What’s particularly nice about these two falsification test populations is that they bracket the study population in disease severity. Population (1) is somewhat healthier, having not moved on to a second line treatment. Population (2) is somewhat sicker (something the authors confirmed), having moved on to insulin. It’s a rare IV study that includes such a thorough and convincing validation.
What the authors don’t say explicitly, but I will, is that these methods are generalizable to other comparative effectiveness observational studies. Provided certain conditions are met, practice pattern variation can be used as an instrument, though one should always validate it with falsification tests whenever it’s applied. The IV + falsification test pair strikes me as a powerful and useful tool, though not one applicable to all problems, to be sure.

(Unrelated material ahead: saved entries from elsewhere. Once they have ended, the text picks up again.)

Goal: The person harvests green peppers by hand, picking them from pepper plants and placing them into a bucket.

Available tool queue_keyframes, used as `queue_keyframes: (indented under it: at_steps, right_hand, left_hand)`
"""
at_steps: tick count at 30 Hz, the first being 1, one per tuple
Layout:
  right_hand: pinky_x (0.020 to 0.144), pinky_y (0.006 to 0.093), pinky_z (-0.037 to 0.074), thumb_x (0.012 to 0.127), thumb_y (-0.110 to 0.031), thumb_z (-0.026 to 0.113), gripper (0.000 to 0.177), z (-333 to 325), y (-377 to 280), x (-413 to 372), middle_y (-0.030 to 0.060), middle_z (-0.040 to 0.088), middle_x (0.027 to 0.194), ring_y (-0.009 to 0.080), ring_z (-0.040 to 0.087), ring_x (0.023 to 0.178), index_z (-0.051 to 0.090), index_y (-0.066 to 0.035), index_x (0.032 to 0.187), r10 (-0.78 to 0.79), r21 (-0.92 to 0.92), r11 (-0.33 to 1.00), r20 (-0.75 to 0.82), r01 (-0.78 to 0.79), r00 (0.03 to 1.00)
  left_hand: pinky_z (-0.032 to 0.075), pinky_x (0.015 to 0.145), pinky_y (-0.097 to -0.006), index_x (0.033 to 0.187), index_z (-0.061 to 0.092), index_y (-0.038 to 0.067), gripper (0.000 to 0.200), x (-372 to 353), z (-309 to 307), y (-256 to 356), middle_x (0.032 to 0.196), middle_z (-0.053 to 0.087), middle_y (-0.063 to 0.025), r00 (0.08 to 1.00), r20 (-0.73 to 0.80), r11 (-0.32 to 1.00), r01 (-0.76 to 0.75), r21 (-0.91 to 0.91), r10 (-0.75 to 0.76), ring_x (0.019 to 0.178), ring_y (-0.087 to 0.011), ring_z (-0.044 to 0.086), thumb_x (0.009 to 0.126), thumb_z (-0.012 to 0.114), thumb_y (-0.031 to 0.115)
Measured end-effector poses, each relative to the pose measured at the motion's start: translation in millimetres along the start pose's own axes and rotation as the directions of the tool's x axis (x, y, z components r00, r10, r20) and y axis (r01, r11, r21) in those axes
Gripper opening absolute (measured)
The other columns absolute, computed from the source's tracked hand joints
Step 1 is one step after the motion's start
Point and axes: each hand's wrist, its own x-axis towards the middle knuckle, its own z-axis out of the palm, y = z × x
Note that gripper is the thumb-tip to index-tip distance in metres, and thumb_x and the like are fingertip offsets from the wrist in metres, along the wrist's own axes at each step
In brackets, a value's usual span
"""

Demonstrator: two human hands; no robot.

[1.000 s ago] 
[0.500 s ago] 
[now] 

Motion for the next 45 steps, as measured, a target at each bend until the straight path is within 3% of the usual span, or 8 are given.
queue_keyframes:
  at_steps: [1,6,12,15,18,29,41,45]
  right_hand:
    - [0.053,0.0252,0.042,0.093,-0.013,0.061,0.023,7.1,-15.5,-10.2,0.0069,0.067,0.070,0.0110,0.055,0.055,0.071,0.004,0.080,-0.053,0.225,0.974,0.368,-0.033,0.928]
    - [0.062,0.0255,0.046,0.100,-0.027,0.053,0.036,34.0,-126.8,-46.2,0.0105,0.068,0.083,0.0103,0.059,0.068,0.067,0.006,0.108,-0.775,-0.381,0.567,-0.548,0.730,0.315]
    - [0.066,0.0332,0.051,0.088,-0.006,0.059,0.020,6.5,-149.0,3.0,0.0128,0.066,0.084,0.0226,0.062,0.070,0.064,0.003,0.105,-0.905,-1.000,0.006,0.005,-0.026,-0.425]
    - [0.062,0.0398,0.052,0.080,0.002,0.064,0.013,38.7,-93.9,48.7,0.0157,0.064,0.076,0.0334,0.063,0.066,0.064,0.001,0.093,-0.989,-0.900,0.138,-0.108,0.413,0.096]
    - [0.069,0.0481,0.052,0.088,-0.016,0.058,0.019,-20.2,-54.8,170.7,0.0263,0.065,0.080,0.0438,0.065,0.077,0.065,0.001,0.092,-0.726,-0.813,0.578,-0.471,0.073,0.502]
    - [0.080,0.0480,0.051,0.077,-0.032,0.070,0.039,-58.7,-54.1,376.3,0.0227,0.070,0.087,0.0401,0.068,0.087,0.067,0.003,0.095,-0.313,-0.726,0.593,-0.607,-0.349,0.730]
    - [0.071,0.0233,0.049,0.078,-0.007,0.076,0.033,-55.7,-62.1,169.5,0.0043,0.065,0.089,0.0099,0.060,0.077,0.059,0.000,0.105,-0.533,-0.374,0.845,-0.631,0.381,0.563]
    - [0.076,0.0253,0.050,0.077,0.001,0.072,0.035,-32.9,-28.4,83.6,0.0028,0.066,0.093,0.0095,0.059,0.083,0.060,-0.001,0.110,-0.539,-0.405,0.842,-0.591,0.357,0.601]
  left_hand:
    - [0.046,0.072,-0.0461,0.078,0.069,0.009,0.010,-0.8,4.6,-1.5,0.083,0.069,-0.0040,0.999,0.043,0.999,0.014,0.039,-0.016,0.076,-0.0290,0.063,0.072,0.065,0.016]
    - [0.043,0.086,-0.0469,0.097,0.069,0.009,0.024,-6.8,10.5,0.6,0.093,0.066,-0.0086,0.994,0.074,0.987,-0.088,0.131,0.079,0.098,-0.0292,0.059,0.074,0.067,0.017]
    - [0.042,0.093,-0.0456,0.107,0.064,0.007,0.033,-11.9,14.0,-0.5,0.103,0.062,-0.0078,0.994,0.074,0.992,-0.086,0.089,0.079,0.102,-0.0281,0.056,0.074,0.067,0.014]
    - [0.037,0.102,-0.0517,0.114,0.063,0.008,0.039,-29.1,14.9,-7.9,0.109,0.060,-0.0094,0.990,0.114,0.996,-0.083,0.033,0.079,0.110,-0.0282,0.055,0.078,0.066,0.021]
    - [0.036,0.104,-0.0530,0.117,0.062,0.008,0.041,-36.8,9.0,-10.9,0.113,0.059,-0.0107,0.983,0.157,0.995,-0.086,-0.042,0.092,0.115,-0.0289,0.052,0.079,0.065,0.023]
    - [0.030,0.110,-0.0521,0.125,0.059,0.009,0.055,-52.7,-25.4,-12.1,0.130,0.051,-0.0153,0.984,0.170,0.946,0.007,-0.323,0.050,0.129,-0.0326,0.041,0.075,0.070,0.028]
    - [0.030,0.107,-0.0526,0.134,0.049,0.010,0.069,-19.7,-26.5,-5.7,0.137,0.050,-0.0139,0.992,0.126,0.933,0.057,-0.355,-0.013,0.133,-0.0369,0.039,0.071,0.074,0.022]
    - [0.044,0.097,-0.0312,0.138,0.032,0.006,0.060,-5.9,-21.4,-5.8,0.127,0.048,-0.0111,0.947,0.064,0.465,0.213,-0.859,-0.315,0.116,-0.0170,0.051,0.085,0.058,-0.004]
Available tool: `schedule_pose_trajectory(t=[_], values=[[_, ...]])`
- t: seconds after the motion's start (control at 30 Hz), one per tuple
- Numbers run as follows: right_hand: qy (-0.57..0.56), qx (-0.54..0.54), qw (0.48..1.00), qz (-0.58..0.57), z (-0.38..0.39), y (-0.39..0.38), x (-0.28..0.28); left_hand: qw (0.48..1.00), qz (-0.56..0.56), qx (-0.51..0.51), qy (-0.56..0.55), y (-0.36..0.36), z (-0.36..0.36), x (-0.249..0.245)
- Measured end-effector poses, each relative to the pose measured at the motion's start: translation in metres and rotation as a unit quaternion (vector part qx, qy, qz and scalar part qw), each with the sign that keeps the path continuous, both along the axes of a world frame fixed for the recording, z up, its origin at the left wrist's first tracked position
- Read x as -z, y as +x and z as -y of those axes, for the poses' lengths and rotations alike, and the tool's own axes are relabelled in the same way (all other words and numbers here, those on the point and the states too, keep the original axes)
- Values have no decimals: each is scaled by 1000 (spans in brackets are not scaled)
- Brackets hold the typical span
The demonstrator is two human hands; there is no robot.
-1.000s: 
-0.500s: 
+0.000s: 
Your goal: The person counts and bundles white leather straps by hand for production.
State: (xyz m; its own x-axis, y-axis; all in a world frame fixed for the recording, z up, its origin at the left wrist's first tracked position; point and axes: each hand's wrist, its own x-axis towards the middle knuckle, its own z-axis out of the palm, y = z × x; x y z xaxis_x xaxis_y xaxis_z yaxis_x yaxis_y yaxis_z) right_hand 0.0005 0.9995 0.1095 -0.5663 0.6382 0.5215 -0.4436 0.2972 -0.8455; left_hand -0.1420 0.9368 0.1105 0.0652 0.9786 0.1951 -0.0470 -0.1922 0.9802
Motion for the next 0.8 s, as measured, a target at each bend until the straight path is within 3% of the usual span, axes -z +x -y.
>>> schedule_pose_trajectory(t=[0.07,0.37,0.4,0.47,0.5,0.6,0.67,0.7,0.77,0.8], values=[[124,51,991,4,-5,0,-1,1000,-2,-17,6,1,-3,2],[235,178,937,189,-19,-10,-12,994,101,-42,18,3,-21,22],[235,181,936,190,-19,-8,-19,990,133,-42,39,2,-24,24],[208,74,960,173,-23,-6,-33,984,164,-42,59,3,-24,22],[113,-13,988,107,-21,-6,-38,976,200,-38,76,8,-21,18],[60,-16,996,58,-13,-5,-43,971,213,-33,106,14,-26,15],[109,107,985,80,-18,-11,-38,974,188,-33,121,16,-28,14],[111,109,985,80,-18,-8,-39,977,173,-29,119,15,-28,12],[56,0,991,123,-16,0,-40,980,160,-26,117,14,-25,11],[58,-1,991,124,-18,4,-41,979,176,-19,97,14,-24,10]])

I’ll conclude with two sets of questions for knowledgeable readers:
- Are the clinical findings from this study convincing? Should they influence clinical practice? Is an RCT required, if one of sufficient size and duration could be accomplished? Is that remotely feasible?
- Do the methods applied in this study offer a scale-able approach to the big data causal inference problem? That is, could more analysts be trained in the application of IV and falsification tests? If so, what’s the next step? If not, what’s the reliable, alternative approach in situations in which there is reasonable concern of omitted variable bias?
Comments are open for one week for responses to these two sets of questions.